When using Third-Party Monitoring Integrations, such as the metrics export feature, discrepancies may be seen when comparing those metrics charts to ones found on the Metrics dashboards or custom charts of the DB Console. This page explains why these different systems may yield different results.
CockroachDB’s Timeseries Database
CockroachDB stores metrics data in its own internal timeseries database (TSDB). While CockroachDB exposes point-in-time metrics via its Prometheus endpoint, /_status/vars
, it also periodically scrapes and writes this information to its own timeseries database storage. This data is scraped every 10 seconds and stored at that resolution. After a period of time determined by the timeseries.storage.resolution_10s.ttl
cluster setting, that 10 second resolution data is compacted into a 30 minute resolution. After another period of time determined by the timeseries.storage.resolution_30m.ttl cluster setting
, the 30 minute resolution data is deleted.
The data in TSDB is used to populate metrics charts in DB Console. TSDB provides its own implementations to compute functions, such as rate-of-change, maximum, sum, etc. It also provides its own implementation to perform downsampling.
Different implementations
Systems such as Datadog, Amazon CloudWatch, and Prometheus/Grafana have their own flavor of timeseries database technology. The way they store data on disk, the query languages they expose to explore the data, and their implementations of downsampling and functions, such as rate-of-change, may differ from one another and from TSDB.
Different resolutions
Depending on the time range selected, the resolution in DB Console will be either 10-second or 30-minute. The data that is exported to third-party systems may be provided at different resolutions. For example, you might have a 10-second resolution in Prometheus, but the same metric in Amazon CloudWatch might have a 1-minute resolution. The resolution in Datadog can differ as well.
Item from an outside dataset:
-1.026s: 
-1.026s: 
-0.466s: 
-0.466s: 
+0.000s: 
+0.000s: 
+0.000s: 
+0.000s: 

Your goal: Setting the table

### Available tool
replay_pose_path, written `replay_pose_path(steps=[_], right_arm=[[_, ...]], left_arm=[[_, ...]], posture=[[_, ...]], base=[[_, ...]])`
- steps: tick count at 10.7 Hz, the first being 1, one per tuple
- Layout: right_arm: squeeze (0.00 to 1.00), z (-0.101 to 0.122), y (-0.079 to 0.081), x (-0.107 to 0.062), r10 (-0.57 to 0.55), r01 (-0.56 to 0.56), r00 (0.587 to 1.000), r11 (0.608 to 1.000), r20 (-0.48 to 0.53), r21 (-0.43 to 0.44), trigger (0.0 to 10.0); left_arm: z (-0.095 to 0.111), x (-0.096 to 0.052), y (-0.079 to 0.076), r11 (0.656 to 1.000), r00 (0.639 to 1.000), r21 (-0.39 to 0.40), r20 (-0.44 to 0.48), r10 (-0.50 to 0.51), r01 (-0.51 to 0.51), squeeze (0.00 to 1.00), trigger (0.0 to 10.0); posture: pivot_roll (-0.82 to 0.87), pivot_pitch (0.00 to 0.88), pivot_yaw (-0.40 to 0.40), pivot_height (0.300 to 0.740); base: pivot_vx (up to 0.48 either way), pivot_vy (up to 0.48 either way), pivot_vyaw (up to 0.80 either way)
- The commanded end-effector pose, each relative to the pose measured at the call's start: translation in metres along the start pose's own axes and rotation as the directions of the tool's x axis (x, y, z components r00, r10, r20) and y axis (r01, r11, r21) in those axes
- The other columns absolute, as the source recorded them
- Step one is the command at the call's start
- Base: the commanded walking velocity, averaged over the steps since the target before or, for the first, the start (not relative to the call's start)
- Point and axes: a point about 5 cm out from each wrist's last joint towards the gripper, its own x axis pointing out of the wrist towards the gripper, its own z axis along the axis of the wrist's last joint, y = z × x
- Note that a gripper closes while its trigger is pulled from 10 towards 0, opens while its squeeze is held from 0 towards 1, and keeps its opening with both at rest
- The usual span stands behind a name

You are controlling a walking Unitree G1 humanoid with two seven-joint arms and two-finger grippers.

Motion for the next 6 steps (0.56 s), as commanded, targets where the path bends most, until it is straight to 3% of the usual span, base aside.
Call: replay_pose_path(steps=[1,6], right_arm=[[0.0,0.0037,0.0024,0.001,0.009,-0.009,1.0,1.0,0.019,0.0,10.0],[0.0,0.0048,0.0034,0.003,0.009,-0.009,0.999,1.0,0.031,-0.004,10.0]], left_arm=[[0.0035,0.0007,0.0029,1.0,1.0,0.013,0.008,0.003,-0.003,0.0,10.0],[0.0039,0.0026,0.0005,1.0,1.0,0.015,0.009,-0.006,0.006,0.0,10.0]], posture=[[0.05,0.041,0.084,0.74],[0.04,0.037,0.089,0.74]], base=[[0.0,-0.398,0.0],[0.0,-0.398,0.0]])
Different systems have different polling frequencies. Since TSDB is fairly high fidelity, polling and storing values every 10 seconds, it can capture small changes. A third-party system, such as Datadog, may poll less frequently so it is possible for it to not capture a small change.
In the following example, given the timeline and values for unavailable ranges, the count for the unavailable ranges metric briefly was non-zero at times t3
and t4
as scraped by TSDB. Since Datadog polled for data at times t0
and t6
, it did not capture the sudden unavailable range burst because the change was not long enough for the times that Datadog made its scrape.
time | t0 | t1 | t2 | t3 | t4 | t5 | t6 |
---|---|---|---|---|---|---|---|
TSDB scrapes every 10s | 0 | 0 | 0 | 5 | 4 | 0 | 0 |
Datadog scrapes every 60s | 0 | - | - | - | - | - | 0 |
Cockroach Labs support scope
Since Cockroach Labs does not own the third-party systems, we can not be expected to have intimate knowledge about how each system’s different query language and timeseries database works.
The metrics export feature scrapes the /_status/vars
endpoint every 30 seconds, and forwards the data along to the third-party system. The metrics export does no intermediate aggregation, downsampling, or modification of the timeseries values at any point. The raw metrics export data is at a 30-second resolution, but how that data is processed once received by the third party system is unknown to us.
It is within our scope to understand and support our own timeseries database. If you have problems receiving metrics in your third-party system, our support can help troubleshoot those problems. However, once the data is ingested into the third-party system, please contact your representative at that third-party company to support issues found on those systems. For example, assuming the raw metric data has been ingested as expected, Cockroach Labs does not support writing queries in third-party systems, such as using Datadog's Metrics Explorer or Datadog Query Language (DQL).